▶ YOUR TASK
Everything in the data that follows should be given again verbatim, except the images.

- - -

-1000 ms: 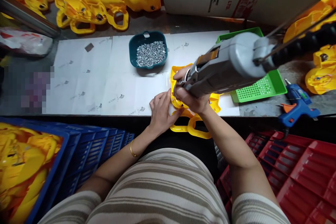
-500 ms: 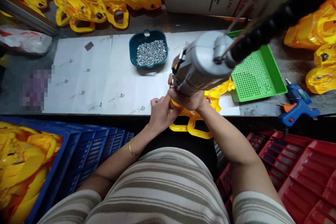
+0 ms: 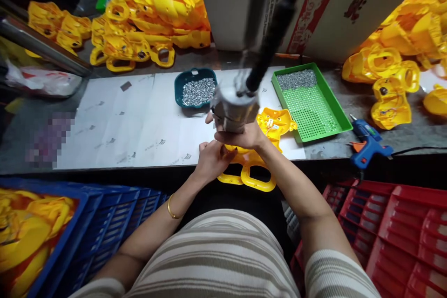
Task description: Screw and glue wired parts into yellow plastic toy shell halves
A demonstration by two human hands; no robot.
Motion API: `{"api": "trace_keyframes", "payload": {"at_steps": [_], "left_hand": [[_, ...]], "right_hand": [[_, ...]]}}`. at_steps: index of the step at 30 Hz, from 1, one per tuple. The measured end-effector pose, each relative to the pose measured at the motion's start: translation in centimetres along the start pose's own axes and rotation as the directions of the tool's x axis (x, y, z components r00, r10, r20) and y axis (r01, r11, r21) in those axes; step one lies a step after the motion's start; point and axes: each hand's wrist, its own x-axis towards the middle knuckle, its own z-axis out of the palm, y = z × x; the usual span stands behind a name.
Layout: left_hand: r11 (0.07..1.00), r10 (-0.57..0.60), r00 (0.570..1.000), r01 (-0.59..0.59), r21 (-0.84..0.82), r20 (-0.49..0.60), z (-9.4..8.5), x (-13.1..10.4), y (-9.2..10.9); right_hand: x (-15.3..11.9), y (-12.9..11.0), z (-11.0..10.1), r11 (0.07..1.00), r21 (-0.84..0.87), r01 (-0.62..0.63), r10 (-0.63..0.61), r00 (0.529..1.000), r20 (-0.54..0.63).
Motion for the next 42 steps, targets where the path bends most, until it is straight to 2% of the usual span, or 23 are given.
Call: {"api": "trace_keyframes", "payload": {"at_steps": [2, 3, 5, 7, 9, 10, 12, 13, 14, 15, 19, 24, 28, 32, 35, 38, 40, 42], "left_hand": [[1.0, 0.002, 0.999, -0.002, 0.005, 0.033, -0.1, 0.2, -0.4], [1.0, 0.0, 0.999, -0.001, 0.011, 0.048, -0.3, 0.2, -0.6], [0.999, -0.008, 1.0, 0.007, 0.044, 0.025, -0.6, 0.1, -0.9], [0.995, 0.023, 0.995, -0.013, 0.1, -0.101, -0.8, -0.5, -0.8], [0.974, 0.192, 0.96, -0.16, 0.163, -0.204, -0.9, -1.4, -0.3], [0.937, 0.327, 0.926, -0.29, 0.196, -0.191, -0.8, -1.9, 0.1], [0.795, 0.581, 0.814, -0.559, 0.234, -0.028, -0.5, -2.6, 0.9], [0.717, 0.658, 0.749, -0.654, 0.24, 0.075, -0.3, -2.8, 1.2], [0.655, 0.698, 0.697, -0.714, 0.247, 0.166, 0.0, -2.8, 1.4], [0.612, 0.711, 0.663, -0.747, 0.26, 0.235, 0.2, -2.6, 1.5], [0.506, 0.715, 0.595, -0.802, 0.316, 0.366, -0.3, -1.1, 0.9], [0.418, 0.701, 0.517, -0.856, 0.303, 0.491, -4.0, 1.2, -0.8], [0.405, 0.656, 0.503, -0.864, 0.3, 0.562, -6.8, 2.7, -3.3], [0.419, 0.689, 0.504, -0.863, 0.282, 0.521, -8.0, 3.2, -5.7], [0.461, 0.682, 0.53, -0.847, 0.265, 0.504, -8.9, 2.8, -6.6], [0.517, 0.648, 0.587, -0.807, 0.287, 0.485, -9.4, 2.0, -6.2], [0.589, 0.646, 0.666, -0.746, 0.311, 0.374, -9.0, 1.5, -5.3], [0.661, 0.64, 0.738, -0.671, 0.334, 0.216, -7.6, 1.2, -4.3]], "right_hand": [[-0.7, -2.2, -0.9, 0.994, 0.079, 0.07, -0.073, 0.997, 0.039], [-1.3, -3.4, -1.4, 0.989, 0.098, 0.113, -0.113, 0.994, 0.004], [-2.7, -5.7, -2.9, 0.975, 0.062, 0.211, -0.199, 0.967, -0.157], [-4.3, -7.3, -4.6, 0.958, -0.031, 0.284, -0.278, 0.903, -0.328], [-6.1, -8.1, -6.2, 0.949, -0.141, 0.282, -0.314, 0.82, -0.478], [-6.9, -8.2, -7.0, 0.947, -0.189, 0.26, -0.321, 0.776, -0.543], [-8.4, -8.1, -8.2, 0.941, -0.257, 0.218, -0.335, 0.698, -0.633], [-9.0, -8.0, -8.7, 0.938, -0.276, 0.211, -0.343, 0.673, -0.655], [-9.4, -7.9, -9.0, 0.935, -0.288, 0.206, -0.351, 0.657, -0.668], [-9.7, -7.8, -9.3, 0.933, -0.296, 0.206, -0.357, 0.646, -0.674], [-10.0, -7.7, -9.8, 0.931, -0.297, 0.212, -0.362, 0.636, -0.681], [-9.2, -7.8, -9.9, 0.937, -0.282, 0.204, -0.346, 0.637, -0.689], [-8.8, -7.5, -9.7, 0.934, -0.314, 0.172, -0.35, 0.623, -0.699], [-8.5, -7.2, -9.6, 0.932, -0.324, 0.164, -0.355, 0.602, -0.716], [-8.5, -6.4, -10.0, 0.946, -0.3, 0.123, -0.313, 0.591, -0.743], [-8.5, -5.1, -10.3, 0.958, -0.273, 0.09, -0.269, 0.615, -0.741], [-8.5, -4.4, -10.4, 0.96, -0.273, 0.067, -0.255, 0.622, -0.741], [-8.7, -4.1, -10.3, 0.953, -0.301, 0.02, -0.248, 0.623, -0.742]]}}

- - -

▶ OUTPUT OF THE EXERCISE
-1000 ms: 
-500 ms: 
+0 ms: 
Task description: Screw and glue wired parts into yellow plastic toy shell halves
A demonstration by two human hands; no robot.
Motion API: `{"api": "trace_keyframes", "payload": {"at_steps": [_], "left_hand": [[_, ...]], "right_hand": [[_, ...]]}}`. at_steps: index of the step at 30 Hz, from 1, one per tuple. The measured end-effector pose, each relative to the pose measured at the motion's start: translation in centimetres along the start pose's own axes and rotation as the directions of the tool's x axis (x, y, z components r00, r10, r20) and y axis (r01, r11, r21) in those axes; step one lies a step after the motion's start; point and axes: each hand's wrist, its own x-axis towards the middle knuckle, its own z-axis out of the palm, y = z × x; the usual span stands behind a name.
Layout: left_hand: r11 (0.07..1.00), r10 (-0.57..0.60), r00 (0.570..1.000), r01 (-0.59..0.59), r21 (-0.84..0.82), r20 (-0.49..0.60), z (-9.4..8.5), x (-13.1..10.4), y (-9.2..10.9); right_hand: x (-15.3..11.9), y (-12.9..11.0), z (-11.0..10.1), r11 (0.07..1.00), r21 (-0.84..0.87), r01 (-0.62..0.63), r10 (-0.63..0.61), r00 (0.529..1.000), r20 (-0.54..0.63).
Motion for the next 42 steps, targets where the path bends most, until it is straight to 2% of the usual span, or 23 are given.
Call: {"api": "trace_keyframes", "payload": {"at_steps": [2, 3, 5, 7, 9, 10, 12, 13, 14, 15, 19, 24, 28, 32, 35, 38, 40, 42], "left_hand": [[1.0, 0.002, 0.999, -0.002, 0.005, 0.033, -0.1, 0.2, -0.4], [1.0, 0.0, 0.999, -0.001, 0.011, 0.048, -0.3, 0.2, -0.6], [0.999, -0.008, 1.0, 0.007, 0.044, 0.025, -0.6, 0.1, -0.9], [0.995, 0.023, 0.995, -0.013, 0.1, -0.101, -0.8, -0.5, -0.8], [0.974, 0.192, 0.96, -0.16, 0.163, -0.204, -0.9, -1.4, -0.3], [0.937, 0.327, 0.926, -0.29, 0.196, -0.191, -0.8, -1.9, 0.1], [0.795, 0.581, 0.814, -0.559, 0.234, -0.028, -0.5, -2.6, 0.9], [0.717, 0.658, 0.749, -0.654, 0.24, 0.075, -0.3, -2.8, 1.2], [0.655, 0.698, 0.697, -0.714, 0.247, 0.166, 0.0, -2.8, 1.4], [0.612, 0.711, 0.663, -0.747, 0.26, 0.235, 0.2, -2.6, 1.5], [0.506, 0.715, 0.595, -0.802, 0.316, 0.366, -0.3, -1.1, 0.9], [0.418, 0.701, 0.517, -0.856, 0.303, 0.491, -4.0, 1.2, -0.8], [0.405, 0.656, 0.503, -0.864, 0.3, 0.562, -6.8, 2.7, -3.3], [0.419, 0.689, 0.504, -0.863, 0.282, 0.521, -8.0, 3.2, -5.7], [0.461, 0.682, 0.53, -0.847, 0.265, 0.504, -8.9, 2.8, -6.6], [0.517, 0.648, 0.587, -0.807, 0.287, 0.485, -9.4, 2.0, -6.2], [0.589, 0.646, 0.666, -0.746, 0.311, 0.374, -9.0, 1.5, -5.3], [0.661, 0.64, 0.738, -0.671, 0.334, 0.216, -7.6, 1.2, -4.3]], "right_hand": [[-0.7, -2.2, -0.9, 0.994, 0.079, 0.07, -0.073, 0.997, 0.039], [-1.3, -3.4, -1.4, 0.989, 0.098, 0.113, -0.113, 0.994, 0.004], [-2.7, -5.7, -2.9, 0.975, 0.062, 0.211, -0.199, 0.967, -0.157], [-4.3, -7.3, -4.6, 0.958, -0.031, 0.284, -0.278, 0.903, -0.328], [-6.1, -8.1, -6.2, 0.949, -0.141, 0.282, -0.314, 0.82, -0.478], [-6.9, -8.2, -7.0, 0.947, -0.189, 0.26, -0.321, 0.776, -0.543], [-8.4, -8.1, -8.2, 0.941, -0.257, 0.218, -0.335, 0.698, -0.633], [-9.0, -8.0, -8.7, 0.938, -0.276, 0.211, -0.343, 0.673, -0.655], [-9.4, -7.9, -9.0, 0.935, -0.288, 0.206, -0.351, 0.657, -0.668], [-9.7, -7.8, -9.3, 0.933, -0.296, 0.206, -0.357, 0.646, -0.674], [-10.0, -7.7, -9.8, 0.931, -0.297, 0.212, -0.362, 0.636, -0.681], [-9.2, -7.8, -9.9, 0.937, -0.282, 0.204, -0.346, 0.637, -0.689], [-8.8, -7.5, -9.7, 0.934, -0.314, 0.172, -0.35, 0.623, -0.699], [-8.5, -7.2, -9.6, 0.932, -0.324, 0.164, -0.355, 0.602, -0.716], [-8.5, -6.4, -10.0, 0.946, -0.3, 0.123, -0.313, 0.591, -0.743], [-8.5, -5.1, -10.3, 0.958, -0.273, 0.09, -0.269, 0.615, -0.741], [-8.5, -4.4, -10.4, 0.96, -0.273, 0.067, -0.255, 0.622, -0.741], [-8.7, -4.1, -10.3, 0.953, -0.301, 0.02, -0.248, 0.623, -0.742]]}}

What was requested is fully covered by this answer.